The teacher's lawyer, Peter Larkowich, compared the state of education reform as a failed engineering attempt. The plaintiffs are armed with five counts against the state grounded in themes such as breach of contract and loss of property without due compensation.
On Monday, the teachers seek an injunction against the defendants to keep them from doing anything that will endanger their jobs. Although Lilien and Flight have received "as much support as could possibly be expected at the superintendent level," CCHS Superintendent Eugene Thayer is listed as one of several defendants for implementing the law. As School Committee Chair Cynthia Nock said, "We'll keep trying to help ed reform, but we're not going to break the law." She reiterated that one should "look at the whole intent of ed reform; it isn't about the good teachers." Still, she and others tried without luck to find a way out at the state level, and said she hated to think about losing two of the systems best teachers.

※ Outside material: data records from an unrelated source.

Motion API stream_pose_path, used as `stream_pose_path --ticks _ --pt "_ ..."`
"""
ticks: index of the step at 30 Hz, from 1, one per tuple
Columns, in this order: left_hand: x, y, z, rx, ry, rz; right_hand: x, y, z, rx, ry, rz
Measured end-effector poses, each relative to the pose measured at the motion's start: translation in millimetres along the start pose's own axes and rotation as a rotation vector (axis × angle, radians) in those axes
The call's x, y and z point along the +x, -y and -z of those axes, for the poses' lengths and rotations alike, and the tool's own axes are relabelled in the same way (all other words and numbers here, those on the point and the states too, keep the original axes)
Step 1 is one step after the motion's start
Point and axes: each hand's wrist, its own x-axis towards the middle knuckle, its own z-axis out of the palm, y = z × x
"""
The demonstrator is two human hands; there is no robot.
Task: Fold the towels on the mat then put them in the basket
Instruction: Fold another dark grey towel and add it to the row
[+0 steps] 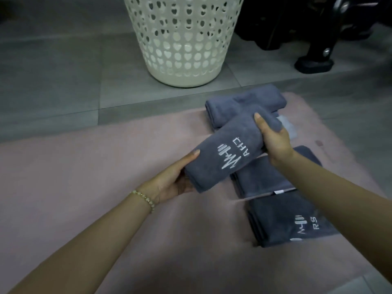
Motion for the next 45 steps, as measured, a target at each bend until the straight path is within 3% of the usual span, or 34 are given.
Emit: stream_pose_path --ticks 6,9,14,18,21,24,29,33,36,39,43,45 --pt "73.8 -11.9 -62.9 0.104 -0.273 -0.359 48.2 7.6 50.5 -0.039 -0.191 0.134" --pt "107.4 -38.5 -80.4 0.192 -0.303 -0.474 80.2 10.0 65.5 -0.013 -0.237 0.098" --pt "162.8 -18.1 -78.2 0.390 -0.473 -0.345 106.8 -27.1 86.7 -0.177 -0.235 -0.089" --pt "175.3 -2.3 -74.0 0.359 -0.620 -0.355 123.2 -37.7 93.7 -0.343 -0.202 -0.055" --pt "180.0 -2.1 -72.5 0.330 -0.541 -0.204 129.7 -32.4 95.3 -0.355 -0.005 -0.097" --pt "178.4 -8.8 -86.8 0.242 -0.400 -0.225 136.4 -28.8 96.8 -0.374 0.081 -0.175" --pt "169.1 0.3 -98.4 0.106 -0.354 -0.209 135.7 -27.8 108.7 -0.373 0.089 -0.182" --pt "161.5 7.2 -90.3 0.183 -0.323 -0.312 125.0 -42.1 113.3 -0.494 0.040 -0.182" --pt "157.2 6.0 -87.4 0.255 -0.323 -0.370 120.2 -36.1 105.6 -0.602 -0.027 -0.109" --pt "140.4 -1.8 -82.6 0.240 -0.306 -0.246 118.5 -23.5 98.9 -0.674 -0.117 0.015" --pt "104.9 -20.7 -42.1 0.546 -0.370 -0.135 97.1 -5.6 73.9 -0.964 -0.182 0.301" --pt "80.1 -34.2 -8.8 0.659 -0.367 -0.142 78.6 0.5 39.2 -1.100 -0.107 0.384"
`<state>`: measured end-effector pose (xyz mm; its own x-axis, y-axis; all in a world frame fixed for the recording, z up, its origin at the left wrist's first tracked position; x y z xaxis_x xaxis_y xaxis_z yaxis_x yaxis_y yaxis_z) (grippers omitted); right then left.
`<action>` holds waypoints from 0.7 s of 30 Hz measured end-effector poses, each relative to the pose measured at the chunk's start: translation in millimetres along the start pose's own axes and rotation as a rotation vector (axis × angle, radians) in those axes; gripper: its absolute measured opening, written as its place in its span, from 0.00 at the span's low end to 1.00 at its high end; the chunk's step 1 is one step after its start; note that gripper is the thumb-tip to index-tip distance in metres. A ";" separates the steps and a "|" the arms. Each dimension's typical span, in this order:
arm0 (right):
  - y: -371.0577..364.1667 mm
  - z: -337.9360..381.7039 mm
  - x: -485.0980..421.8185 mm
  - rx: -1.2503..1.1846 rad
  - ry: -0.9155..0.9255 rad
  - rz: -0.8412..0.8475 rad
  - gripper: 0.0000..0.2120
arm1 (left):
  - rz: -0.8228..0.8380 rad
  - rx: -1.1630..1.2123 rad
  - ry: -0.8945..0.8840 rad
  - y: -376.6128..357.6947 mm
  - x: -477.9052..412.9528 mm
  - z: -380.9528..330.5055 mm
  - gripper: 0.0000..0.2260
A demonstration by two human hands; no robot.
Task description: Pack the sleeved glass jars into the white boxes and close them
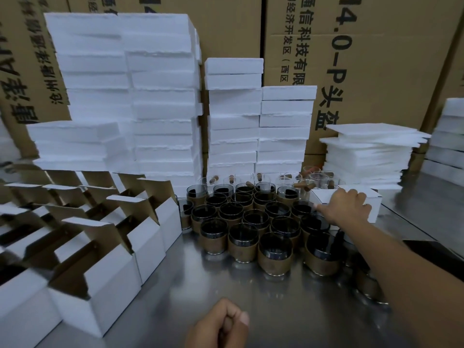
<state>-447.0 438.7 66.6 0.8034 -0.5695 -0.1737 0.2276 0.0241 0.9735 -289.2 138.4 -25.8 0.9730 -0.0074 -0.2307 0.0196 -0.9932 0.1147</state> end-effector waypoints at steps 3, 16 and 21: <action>22.9 13.5 18.9 -0.020 0.096 0.034 0.26 | 0.037 -0.032 -0.019 -0.7 2.5 -4.6 0.12; 9.9 48.9 257.6 -0.797 0.695 0.049 0.03 | -0.010 0.014 -0.122 8.6 12.5 -33.2 0.10; -12.7 19.6 246.2 -0.755 0.565 -0.042 0.09 | -0.083 0.038 -0.125 13.2 14.0 -32.8 0.12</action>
<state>-262.9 282.1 14.4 0.8890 -0.1041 -0.4458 0.3998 0.6511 0.6452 -267.9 129.0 4.1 0.9323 0.0628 -0.3562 0.0876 -0.9947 0.0541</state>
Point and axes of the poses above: each hand's wrist, its own x-axis away from the middle knuckle, its own y-axis out of the back of the hand, z = x × y, the point moved 4 cm from there along -x, towards the middle knuckle, and after that the axes turned 8 degrees about x, right-handed, at the moved point
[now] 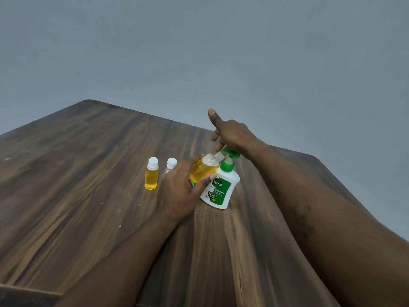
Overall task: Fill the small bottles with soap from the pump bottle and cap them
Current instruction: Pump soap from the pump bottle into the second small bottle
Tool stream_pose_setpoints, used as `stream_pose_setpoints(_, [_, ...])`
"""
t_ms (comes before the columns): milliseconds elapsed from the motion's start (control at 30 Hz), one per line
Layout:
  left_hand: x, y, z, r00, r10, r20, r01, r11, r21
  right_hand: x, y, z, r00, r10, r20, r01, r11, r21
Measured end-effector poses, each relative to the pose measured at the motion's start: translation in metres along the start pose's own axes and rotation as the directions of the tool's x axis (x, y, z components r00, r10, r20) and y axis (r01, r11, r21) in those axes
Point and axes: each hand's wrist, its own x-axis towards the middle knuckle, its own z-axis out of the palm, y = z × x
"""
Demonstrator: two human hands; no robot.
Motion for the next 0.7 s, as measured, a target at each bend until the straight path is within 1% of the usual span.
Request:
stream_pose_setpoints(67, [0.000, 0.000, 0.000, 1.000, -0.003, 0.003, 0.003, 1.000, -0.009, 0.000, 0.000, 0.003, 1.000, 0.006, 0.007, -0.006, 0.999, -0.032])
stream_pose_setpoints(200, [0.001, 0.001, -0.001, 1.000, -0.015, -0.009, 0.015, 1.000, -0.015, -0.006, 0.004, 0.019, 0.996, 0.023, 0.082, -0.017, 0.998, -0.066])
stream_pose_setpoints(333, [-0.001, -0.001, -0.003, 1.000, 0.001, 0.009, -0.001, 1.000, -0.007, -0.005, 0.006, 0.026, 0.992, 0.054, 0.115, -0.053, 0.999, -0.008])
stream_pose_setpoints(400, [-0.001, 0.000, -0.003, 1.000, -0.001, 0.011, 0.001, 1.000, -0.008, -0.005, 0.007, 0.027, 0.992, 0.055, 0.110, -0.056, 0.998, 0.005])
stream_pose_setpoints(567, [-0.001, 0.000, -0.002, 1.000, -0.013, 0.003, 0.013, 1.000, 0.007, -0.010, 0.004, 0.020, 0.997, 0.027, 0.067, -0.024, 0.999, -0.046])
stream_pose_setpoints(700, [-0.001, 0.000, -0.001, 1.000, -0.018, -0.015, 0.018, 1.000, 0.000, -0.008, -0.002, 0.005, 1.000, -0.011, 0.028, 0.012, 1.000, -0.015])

Despite this, she maintained, "It's between them and the state now." Yet, with school superintendents on the defendant list, administration cannot simply pass responsibility on to the state.

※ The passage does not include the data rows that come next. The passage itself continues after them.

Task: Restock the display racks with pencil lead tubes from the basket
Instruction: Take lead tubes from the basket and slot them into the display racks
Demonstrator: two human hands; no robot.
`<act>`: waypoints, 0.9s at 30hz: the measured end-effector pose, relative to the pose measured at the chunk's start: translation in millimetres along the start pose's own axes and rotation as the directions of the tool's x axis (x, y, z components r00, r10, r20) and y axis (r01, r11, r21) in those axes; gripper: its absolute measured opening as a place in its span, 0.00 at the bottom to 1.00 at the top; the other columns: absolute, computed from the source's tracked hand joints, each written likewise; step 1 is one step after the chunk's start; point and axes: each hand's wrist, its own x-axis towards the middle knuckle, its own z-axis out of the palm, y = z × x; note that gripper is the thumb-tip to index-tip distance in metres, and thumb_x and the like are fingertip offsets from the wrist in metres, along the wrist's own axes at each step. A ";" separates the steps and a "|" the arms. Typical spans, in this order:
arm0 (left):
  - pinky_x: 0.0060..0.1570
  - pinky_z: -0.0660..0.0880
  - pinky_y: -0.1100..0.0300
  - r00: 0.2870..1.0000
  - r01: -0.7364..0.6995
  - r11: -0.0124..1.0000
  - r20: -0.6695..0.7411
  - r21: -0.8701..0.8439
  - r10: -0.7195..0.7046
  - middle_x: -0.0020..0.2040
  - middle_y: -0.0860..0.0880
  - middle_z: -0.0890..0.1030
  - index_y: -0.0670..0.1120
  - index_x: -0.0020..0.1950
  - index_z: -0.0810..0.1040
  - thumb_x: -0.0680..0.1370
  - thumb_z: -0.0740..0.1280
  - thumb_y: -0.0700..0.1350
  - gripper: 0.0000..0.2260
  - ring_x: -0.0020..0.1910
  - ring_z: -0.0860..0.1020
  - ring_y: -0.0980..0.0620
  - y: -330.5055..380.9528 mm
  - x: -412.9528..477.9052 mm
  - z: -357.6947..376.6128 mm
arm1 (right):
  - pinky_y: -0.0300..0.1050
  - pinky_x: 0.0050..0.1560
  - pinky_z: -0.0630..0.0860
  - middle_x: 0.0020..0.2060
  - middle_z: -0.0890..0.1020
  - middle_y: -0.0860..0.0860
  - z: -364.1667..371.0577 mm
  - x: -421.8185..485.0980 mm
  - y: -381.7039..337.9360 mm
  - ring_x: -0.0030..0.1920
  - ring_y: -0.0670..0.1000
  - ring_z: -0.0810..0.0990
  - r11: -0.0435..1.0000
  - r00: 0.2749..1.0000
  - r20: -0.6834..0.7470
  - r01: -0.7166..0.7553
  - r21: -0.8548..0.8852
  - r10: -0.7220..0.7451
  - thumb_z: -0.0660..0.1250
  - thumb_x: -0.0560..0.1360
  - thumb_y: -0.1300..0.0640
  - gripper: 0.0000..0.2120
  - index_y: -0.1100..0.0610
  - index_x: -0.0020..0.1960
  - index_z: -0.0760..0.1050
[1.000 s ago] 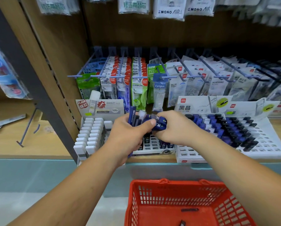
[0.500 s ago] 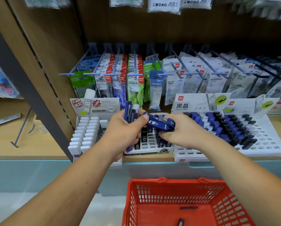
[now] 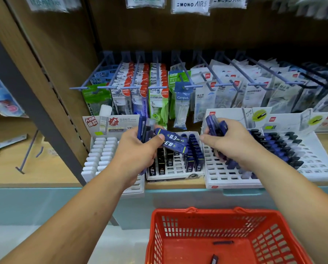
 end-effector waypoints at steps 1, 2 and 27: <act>0.22 0.57 0.66 1.000 -0.002 1.000 0.018 0.016 0.002 0.30 0.44 0.67 0.47 0.55 0.82 0.82 0.69 0.40 0.05 0.21 0.59 0.52 0.7 -1.6 0.4 | 0.45 0.26 0.71 0.29 0.74 0.54 1.4 -1.9 -2.2 0.25 0.54 0.71 0.995 1.000 0.025 -0.006 0.095 0.004 0.75 0.76 0.59 0.08 0.57 0.46 0.76; 0.21 0.57 0.66 0.999 -0.004 1.000 0.040 0.026 0.003 0.29 0.45 0.68 0.47 0.56 0.82 0.82 0.68 0.39 0.06 0.21 0.60 0.53 1.5 -3.5 1.5 | 0.46 0.26 0.71 0.29 0.74 0.55 4.2 -3.8 -4.4 0.25 0.54 0.71 0.989 0.999 0.052 -0.001 0.149 -0.006 0.76 0.76 0.59 0.08 0.57 0.46 0.76; 0.22 0.64 0.63 0.999 0.043 0.998 -0.029 0.042 -0.042 0.42 0.43 0.87 0.47 0.59 0.80 0.82 0.70 0.44 0.06 0.26 0.69 0.50 2.0 18.0 24.4 | 0.46 0.29 0.70 0.42 0.88 0.55 15.1 -15.9 12.7 0.26 0.54 0.72 0.893 0.991 0.071 -0.132 0.431 0.112 0.73 0.78 0.60 0.06 0.57 0.51 0.76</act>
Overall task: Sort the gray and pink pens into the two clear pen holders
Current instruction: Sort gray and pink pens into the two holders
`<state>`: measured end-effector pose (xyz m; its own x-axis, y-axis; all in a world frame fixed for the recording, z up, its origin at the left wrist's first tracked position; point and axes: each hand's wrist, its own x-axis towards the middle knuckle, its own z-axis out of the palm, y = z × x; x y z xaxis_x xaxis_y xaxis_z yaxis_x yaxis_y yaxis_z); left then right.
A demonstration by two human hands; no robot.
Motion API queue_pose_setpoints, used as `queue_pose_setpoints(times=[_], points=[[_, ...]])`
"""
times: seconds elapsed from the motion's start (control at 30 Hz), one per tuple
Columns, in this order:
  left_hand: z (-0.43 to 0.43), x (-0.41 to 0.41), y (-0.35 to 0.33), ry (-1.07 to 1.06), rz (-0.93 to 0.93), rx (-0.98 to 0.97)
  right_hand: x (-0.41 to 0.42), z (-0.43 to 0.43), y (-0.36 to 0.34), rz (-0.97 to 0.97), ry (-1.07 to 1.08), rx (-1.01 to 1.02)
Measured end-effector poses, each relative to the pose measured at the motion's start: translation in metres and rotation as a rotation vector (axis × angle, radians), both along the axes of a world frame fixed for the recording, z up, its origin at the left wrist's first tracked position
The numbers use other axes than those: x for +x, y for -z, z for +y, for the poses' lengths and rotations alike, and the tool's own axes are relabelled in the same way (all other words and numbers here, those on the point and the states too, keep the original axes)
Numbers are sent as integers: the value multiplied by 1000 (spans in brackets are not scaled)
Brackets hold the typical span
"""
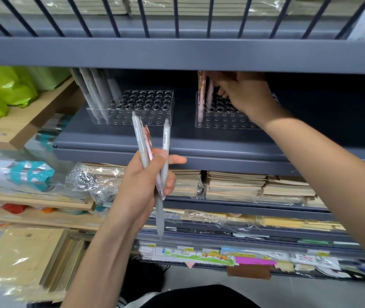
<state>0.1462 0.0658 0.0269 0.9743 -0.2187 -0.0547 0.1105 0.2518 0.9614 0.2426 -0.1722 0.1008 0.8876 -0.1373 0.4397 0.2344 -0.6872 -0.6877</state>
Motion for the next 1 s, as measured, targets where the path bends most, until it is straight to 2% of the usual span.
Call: queue_pose_setpoints(times=[0.2,0.27,0.37,0.43,0.57,0.67,0.8,1.0], points=[[-2,-2,-1,9,31,-8,-2,0,2,-10,-30,77],[-2,-3,-1,16,21,-14,-8,1,2,-94,-25,171],[-1,-5,-3,47,-8,-14,-25,9,3,-219,93,274],[-2,-7,-4,74,-26,-12,-40,20,6,-127,86,197],[-6,-9,-4,125,-45,0,-70,41,13,215,-88,86],[-10,-10,-4,148,-58,28,-79,46,16,330,-132,44],[-14,-10,-4,165,-80,58,-83,49,18,433,-170,188],[-15,-7,-2,165,-91,78,-89,50,17,438,-134,406]])
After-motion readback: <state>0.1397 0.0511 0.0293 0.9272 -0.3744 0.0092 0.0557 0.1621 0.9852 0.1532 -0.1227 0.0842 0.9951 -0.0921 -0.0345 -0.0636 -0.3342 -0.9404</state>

The support Lilien and Flight have received at home goes beyond that of Thayer. In Concord, the local chapter of the Teachers Association is behind Lilien and Flight, though the Mass Teachers Association called their chances of success "questionable," and failed to back the effort. But the community offered money, written letters of support, volunteered time, and provided "more legal advice than we could ever use!"

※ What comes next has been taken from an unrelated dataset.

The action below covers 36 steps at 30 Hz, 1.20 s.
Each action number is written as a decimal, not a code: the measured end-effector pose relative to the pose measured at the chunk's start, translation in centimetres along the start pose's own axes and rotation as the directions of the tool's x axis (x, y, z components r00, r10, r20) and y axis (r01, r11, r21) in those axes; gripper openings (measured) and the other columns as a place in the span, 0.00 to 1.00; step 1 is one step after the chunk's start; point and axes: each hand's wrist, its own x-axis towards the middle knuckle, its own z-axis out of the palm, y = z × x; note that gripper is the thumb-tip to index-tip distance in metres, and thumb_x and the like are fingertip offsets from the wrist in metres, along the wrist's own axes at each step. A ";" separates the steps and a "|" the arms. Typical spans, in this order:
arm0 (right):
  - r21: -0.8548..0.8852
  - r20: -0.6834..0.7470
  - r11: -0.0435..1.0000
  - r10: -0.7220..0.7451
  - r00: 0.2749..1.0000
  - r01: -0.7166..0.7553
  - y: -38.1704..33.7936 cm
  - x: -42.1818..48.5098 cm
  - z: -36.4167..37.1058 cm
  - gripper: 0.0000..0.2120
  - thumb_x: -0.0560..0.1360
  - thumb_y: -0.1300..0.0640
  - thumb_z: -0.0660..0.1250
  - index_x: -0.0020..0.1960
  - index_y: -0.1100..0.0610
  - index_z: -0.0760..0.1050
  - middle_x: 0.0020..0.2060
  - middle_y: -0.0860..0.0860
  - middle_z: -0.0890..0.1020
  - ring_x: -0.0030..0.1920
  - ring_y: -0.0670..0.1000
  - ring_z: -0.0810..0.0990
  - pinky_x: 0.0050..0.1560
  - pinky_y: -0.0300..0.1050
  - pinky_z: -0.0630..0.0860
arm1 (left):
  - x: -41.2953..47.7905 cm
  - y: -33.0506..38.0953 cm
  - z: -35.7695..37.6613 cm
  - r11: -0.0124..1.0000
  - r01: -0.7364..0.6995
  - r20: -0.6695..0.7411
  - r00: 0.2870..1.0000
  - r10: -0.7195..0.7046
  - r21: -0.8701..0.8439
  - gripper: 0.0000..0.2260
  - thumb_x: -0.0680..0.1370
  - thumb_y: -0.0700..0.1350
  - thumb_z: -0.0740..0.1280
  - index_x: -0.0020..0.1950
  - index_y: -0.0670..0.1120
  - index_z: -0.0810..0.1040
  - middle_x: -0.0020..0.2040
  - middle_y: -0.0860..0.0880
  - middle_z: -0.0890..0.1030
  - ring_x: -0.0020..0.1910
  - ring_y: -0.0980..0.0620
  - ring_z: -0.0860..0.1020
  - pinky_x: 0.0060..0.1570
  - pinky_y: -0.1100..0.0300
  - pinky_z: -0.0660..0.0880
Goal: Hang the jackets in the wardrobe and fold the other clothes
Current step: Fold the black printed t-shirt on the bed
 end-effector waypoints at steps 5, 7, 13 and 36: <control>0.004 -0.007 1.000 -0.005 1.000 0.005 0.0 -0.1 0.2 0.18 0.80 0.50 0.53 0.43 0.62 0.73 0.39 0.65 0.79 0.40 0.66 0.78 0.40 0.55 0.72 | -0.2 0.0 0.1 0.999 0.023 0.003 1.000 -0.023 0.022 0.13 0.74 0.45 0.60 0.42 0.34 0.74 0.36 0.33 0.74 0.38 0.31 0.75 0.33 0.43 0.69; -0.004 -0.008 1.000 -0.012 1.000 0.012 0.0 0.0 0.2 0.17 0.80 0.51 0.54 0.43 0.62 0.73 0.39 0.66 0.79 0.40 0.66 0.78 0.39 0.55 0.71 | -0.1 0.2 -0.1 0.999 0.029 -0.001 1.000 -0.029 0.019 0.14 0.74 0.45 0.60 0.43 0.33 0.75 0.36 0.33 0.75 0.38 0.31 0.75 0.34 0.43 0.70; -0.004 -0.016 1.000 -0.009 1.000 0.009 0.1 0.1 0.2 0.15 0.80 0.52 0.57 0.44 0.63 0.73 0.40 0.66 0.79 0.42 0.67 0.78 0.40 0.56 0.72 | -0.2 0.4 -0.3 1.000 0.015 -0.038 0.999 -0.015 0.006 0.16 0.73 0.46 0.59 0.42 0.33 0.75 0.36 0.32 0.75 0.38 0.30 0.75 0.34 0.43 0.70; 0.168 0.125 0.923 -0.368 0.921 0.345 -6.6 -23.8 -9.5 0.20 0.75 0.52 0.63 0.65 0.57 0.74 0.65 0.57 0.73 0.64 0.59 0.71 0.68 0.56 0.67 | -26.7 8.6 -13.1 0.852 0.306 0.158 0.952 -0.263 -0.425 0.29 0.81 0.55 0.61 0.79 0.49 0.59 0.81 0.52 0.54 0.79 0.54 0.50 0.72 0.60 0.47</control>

"If the town of Concord told me to do this," said Lilien, "I would do it. I have a contract with them, which they have never broken, and I would do it. But it's the state telling me, not the town." The group has set up a website, www.rebelteachers.com, though none readily take credit for the name.
Success, for the group, would mean grandfathering on all senior teachers and refunding recertification fees to those who have already paid them. Earlier in the spring, Eliot Lilien said he would take any offer for resolution that presented a way out with dignity. One that would allow he and the other teachers to stand as the "models of the truth" they hope to embody before their students. They are still waiting.
Response from the state
Asked for comment, Massachusetts Education Commissioner David Driscoll provided the following statement: "The law is clearpublic school educators in Massachusetts must renew their teaching certificates every five years to remain employed to teach public schools. As a condition for recertification, educators are required to participate in relevant and rigorous professional development activities in their fields of expertise.
"It is very reasonable that teachers fulfill their legal and professional obligations to renew their teaching certificates. Teachers who disregard this obligation are breaking the law. Their position is a poor reflection on thousands of their colleagues who take their responsibilities seriously, and their actions send the wrong message to students."